● **What needs to be done**: Repeat verbatim the lines of the data below, beginning with the line containing "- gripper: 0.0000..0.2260" and continuing to the end.
((
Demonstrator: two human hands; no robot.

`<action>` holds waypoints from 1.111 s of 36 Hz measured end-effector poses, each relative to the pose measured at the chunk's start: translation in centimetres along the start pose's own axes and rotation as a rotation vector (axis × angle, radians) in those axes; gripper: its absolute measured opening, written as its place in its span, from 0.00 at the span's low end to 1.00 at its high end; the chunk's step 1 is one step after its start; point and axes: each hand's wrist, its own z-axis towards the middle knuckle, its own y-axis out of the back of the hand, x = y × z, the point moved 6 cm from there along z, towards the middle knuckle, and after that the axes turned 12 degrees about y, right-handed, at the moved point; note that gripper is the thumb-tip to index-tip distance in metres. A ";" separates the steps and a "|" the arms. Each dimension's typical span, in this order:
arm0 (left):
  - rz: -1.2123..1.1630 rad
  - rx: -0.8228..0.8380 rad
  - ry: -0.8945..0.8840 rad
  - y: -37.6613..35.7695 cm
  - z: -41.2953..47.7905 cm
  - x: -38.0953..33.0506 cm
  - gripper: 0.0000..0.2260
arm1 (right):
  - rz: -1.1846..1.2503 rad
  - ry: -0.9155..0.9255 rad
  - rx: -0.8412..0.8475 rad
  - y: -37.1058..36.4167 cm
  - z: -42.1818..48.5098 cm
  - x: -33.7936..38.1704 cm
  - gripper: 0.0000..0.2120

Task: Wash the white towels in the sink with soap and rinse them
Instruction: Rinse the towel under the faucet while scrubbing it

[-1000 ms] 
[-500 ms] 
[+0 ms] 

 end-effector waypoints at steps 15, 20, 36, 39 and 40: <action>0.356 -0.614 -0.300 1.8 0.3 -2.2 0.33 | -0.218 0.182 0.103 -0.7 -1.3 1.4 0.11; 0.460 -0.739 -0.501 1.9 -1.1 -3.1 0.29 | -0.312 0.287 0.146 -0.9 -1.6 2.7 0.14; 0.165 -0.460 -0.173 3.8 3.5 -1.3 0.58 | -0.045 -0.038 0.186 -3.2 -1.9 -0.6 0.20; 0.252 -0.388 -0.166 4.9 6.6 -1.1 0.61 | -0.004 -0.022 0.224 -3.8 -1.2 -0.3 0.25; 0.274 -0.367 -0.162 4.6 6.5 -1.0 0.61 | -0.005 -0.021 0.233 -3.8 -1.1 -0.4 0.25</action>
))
● **Written solution**:
  - gripper: 0.0000..0.2260
arm1 (right):
  - rz: -1.1846..1.2503 rad
  - ry: -0.9155..0.9255 rad
  - rx: -0.8412..0.8475 rad
  - y: -37.1058..36.4167 cm
  - z: -42.1818..48.5098 cm
  - x: -33.7936..38.1704 cm
  - gripper: 0.0000..0.2120

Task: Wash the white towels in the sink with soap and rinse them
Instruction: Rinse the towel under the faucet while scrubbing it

[-1000 ms] 
[-500 ms] 
[+0 ms] 

 end-effector waypoints at steps 15, 20, 36, 39 and 40: <action>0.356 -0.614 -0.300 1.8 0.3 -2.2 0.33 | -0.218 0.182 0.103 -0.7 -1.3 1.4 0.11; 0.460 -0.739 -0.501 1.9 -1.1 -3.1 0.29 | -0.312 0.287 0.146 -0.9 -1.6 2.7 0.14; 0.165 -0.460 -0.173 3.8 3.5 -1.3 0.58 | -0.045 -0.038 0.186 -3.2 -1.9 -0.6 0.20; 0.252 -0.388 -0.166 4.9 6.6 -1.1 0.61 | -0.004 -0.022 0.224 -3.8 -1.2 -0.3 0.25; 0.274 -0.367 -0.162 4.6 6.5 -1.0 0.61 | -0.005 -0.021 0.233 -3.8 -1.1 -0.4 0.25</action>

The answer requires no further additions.